Return the run of lines below that opens with the line containing "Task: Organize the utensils" and closes with the line containing "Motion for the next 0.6", keeping each one exact.

§

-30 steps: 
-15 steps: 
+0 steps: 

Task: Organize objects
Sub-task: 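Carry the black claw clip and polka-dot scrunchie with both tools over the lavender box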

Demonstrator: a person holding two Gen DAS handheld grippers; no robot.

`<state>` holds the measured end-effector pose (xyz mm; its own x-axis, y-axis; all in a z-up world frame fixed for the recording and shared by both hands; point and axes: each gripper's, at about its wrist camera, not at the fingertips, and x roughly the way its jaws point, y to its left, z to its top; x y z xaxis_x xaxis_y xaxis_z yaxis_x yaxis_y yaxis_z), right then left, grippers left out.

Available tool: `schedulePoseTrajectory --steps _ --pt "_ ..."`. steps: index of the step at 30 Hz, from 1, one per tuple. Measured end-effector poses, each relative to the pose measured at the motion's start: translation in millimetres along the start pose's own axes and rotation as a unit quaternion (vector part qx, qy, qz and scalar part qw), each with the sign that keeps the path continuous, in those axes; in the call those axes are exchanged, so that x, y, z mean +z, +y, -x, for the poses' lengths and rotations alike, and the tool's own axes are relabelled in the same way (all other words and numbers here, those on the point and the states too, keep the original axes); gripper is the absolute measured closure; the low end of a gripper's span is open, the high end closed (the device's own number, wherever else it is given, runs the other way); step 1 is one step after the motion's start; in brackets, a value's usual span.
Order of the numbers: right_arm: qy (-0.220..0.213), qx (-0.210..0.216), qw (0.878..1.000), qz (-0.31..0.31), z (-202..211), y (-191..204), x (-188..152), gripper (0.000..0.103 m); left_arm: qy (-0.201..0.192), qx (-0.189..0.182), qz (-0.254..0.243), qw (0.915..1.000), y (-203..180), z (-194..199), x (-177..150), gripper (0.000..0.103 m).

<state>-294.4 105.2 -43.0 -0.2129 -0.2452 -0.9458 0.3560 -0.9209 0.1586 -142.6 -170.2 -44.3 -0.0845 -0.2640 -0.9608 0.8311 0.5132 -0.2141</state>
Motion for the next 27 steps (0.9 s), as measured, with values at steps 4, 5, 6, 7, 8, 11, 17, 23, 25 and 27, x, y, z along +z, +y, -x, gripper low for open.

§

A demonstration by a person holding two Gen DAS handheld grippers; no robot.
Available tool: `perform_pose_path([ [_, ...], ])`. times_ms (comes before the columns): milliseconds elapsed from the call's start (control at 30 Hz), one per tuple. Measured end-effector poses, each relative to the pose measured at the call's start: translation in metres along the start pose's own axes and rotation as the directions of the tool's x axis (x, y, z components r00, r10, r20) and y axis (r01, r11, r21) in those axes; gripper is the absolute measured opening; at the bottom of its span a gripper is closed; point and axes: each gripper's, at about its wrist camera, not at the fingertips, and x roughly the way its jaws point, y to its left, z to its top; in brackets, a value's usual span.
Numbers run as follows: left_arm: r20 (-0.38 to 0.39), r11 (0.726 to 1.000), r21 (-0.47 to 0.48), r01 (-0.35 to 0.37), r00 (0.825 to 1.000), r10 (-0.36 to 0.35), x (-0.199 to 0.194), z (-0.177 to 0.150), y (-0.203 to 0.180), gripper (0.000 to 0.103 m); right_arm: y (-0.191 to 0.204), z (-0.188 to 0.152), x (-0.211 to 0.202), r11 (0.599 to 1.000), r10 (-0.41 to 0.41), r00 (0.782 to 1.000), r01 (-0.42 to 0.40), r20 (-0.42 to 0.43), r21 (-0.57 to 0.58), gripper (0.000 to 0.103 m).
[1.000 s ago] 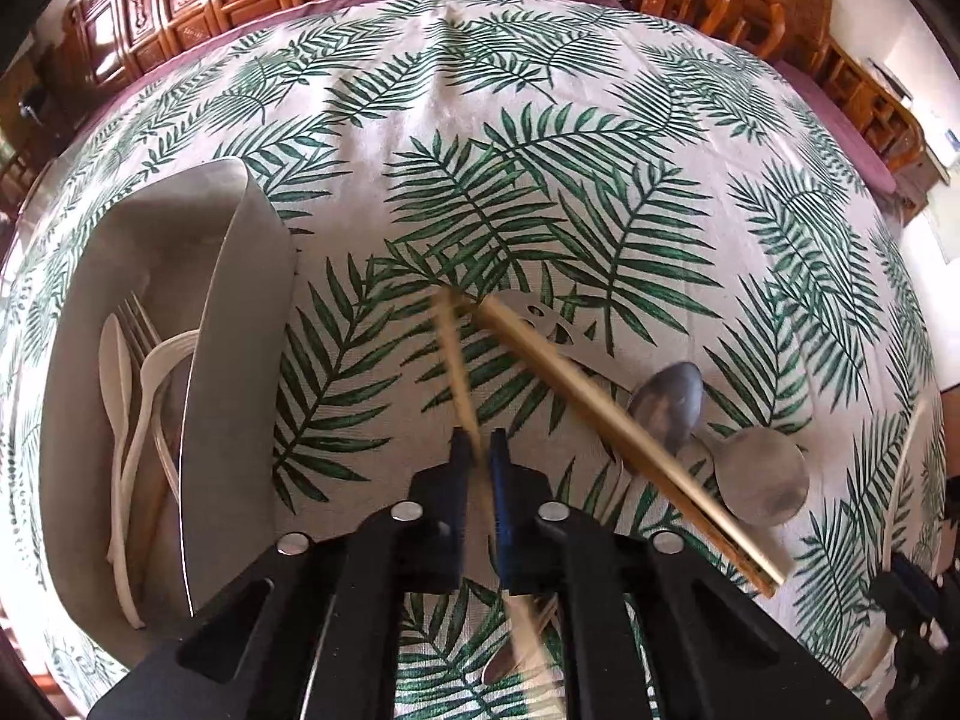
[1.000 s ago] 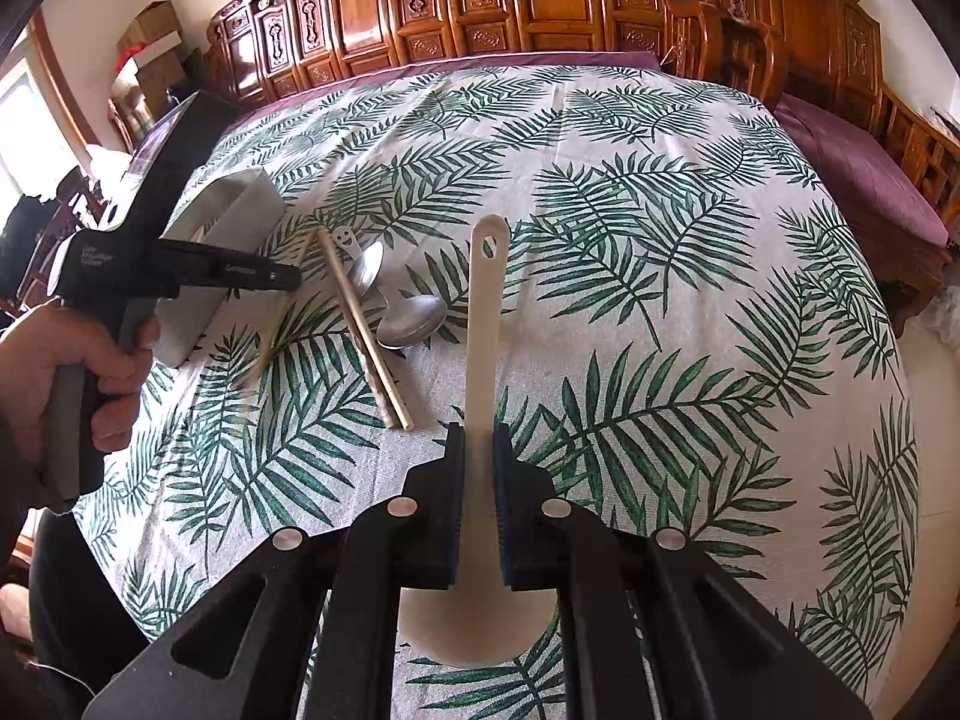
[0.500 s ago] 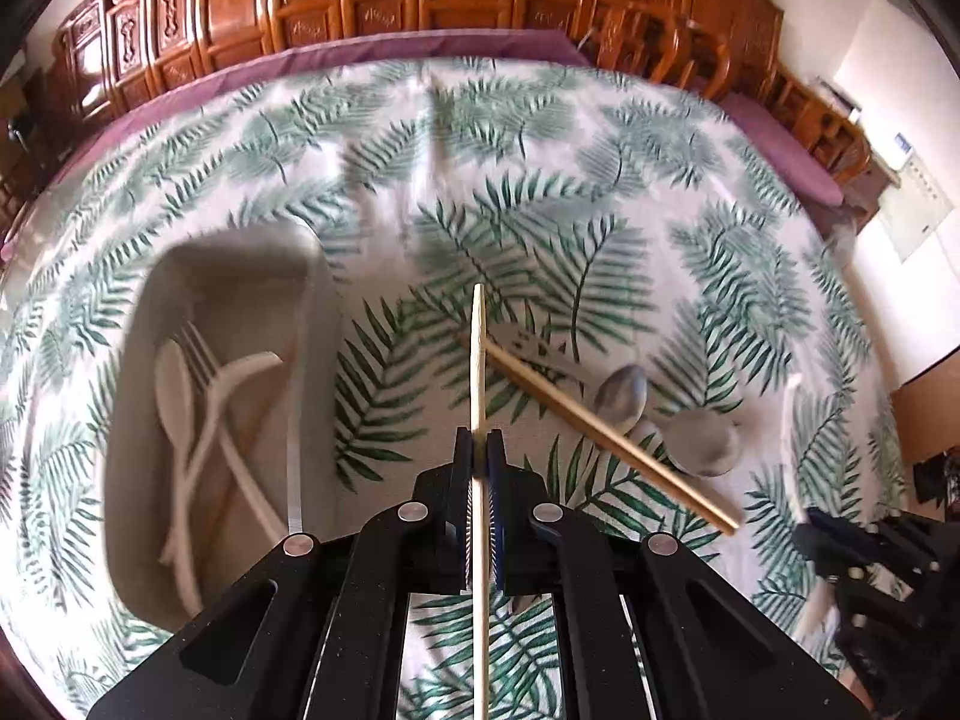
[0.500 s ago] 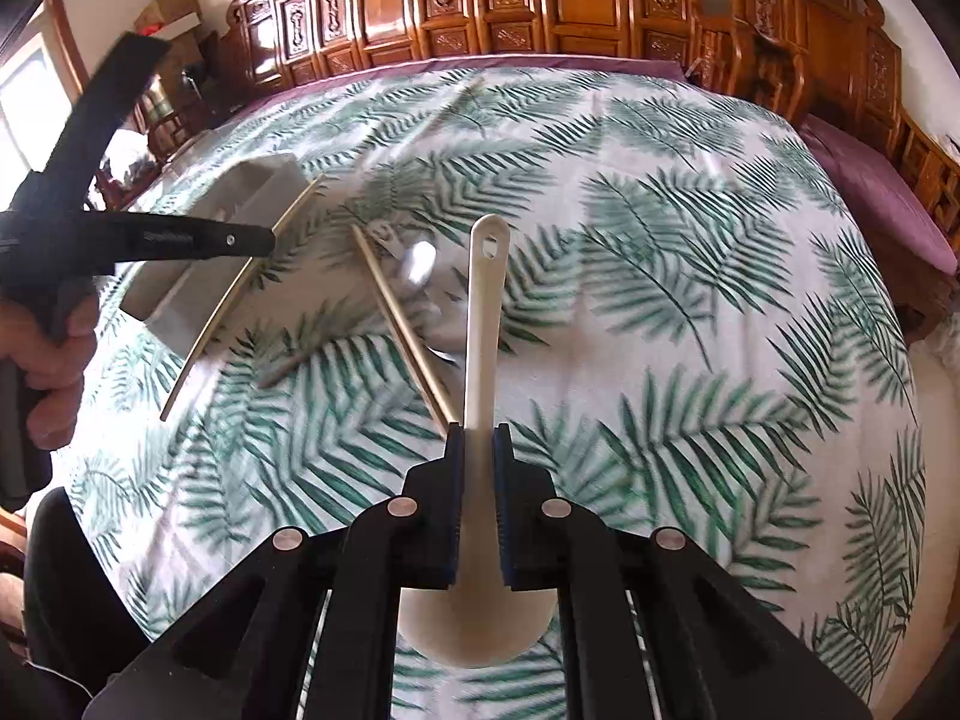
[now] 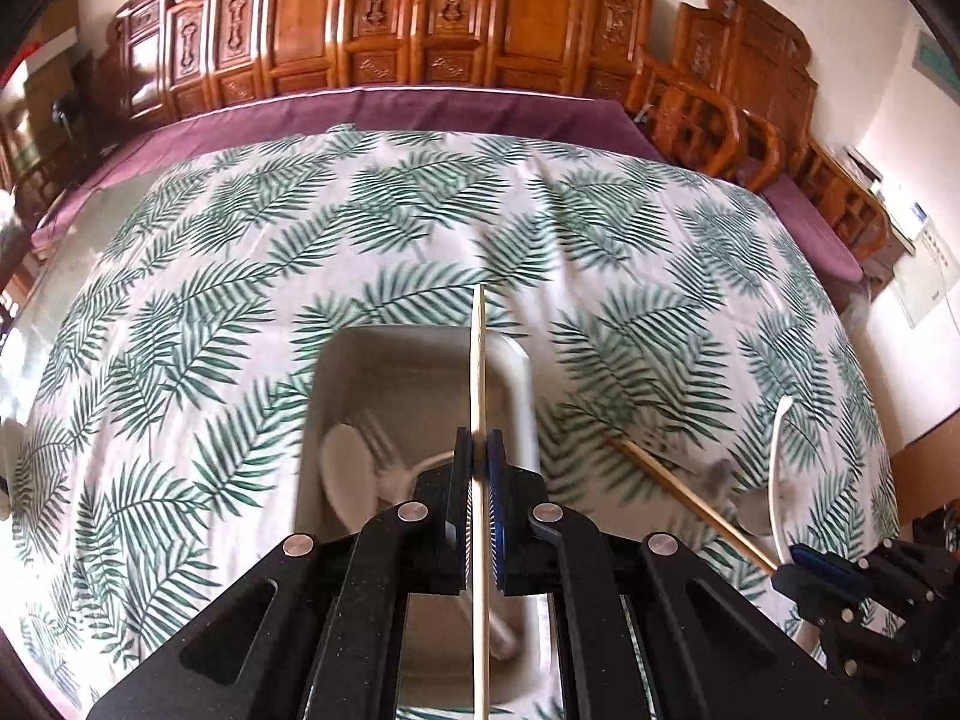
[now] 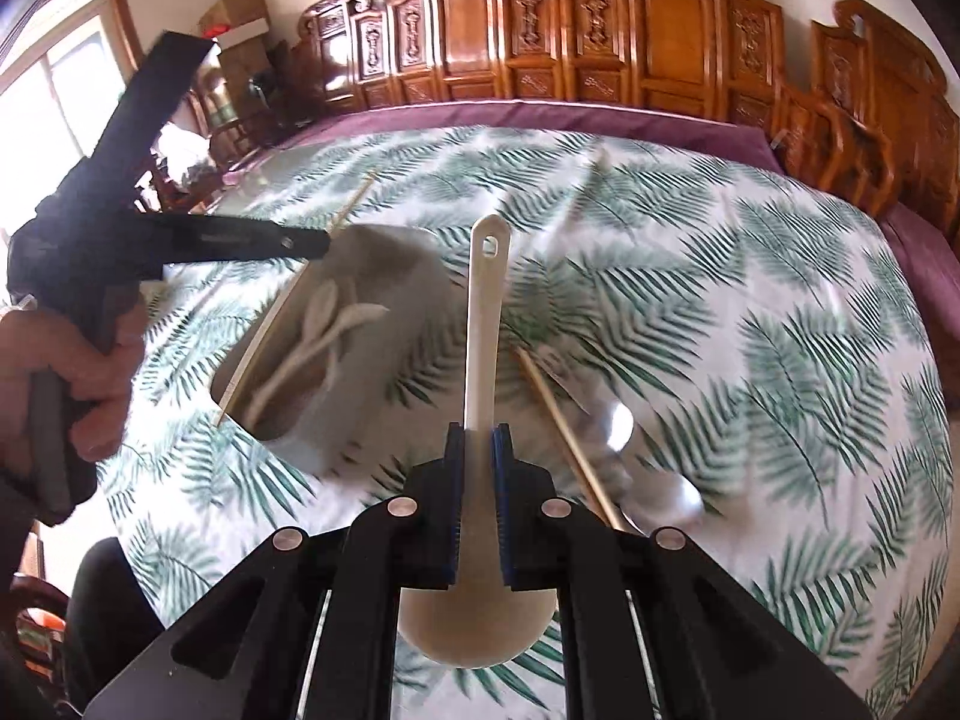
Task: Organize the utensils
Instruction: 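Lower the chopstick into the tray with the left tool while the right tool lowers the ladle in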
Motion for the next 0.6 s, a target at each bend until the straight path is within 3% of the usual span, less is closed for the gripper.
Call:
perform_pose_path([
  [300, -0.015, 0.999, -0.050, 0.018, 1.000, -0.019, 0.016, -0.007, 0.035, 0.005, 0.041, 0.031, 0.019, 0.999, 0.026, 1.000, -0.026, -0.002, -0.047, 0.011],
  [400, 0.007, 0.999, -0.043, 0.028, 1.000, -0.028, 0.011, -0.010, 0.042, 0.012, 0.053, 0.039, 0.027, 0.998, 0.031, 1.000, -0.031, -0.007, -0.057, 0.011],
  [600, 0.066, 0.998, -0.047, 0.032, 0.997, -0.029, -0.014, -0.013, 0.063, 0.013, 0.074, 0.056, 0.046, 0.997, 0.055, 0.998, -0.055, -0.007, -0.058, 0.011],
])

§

FINISHED EXERCISE -
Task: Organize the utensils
Instruction: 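Lower the chopstick into the tray with the left tool while the right tool lowers the ladle in
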Motion for the next 0.6 s, a target at each bend until the straight path is within 3% of the usual span, less is closed for the gripper.

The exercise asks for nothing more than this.